- EXERCISE BRIEF -
Could you write out, word for word, each line from the one containing "the white mesh" to the last line of the data below, both included and nothing more?

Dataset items
[Start of section]

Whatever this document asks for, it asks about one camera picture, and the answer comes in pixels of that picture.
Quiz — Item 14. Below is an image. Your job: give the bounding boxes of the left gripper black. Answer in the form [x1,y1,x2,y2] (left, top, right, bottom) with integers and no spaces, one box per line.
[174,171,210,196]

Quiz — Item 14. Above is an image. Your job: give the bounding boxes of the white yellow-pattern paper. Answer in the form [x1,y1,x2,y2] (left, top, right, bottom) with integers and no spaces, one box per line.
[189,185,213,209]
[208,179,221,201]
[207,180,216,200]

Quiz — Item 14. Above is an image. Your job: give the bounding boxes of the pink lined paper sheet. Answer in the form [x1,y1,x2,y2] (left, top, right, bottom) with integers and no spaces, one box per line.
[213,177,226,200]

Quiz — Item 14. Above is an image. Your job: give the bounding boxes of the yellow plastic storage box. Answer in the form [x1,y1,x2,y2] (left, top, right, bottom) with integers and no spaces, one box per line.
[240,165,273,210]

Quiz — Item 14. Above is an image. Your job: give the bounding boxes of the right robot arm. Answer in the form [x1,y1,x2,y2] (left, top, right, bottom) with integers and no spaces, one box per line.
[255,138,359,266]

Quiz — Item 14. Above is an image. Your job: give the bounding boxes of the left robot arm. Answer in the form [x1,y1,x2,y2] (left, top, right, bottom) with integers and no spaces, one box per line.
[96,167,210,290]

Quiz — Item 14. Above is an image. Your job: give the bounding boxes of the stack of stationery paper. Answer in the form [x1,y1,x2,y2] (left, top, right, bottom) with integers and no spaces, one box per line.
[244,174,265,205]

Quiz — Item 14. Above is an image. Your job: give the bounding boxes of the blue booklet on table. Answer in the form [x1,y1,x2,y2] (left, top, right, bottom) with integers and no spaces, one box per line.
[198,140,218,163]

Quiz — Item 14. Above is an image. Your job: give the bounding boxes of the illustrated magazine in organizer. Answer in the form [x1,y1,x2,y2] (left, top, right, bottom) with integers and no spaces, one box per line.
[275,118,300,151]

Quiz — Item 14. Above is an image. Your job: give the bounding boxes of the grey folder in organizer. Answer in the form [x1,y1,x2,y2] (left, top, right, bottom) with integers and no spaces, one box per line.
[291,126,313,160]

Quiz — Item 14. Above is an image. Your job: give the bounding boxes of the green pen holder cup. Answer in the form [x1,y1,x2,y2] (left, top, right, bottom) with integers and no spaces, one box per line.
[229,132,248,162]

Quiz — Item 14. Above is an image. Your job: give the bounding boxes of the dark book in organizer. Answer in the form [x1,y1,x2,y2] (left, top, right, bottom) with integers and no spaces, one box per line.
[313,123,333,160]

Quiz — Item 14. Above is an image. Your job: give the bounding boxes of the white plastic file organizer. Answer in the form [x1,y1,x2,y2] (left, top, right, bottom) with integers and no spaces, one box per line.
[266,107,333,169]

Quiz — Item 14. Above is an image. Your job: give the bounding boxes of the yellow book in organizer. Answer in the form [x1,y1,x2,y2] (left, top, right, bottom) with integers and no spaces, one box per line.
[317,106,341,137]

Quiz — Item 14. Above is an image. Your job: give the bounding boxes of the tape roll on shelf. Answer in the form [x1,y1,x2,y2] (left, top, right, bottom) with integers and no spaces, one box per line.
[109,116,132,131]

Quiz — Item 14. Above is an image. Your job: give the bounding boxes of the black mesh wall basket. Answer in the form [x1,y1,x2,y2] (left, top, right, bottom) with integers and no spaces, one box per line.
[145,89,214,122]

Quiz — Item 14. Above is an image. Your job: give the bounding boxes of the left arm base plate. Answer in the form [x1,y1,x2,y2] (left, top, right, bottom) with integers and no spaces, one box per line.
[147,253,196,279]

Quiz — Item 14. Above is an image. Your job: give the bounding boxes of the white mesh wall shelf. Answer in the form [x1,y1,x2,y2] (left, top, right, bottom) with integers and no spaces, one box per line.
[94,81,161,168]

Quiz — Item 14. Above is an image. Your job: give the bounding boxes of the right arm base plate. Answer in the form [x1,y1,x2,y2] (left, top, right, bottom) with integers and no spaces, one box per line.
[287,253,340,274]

[End of section]

- ANSWER BOX -
Quiz — Item 14. Above is an image. Your job: give the bounding boxes of the white mesh wall shelf. Answer in the form [x1,y1,x2,y2] (left, top, right, bottom) with integers and no spaces, one box per line.
[94,81,161,168]

Quiz — Item 14. Above is an image. Your job: give the bounding boxes of the right arm base plate. Answer in the form [x1,y1,x2,y2] (left, top, right, bottom) with integers and no spaces, one box per line.
[287,253,340,274]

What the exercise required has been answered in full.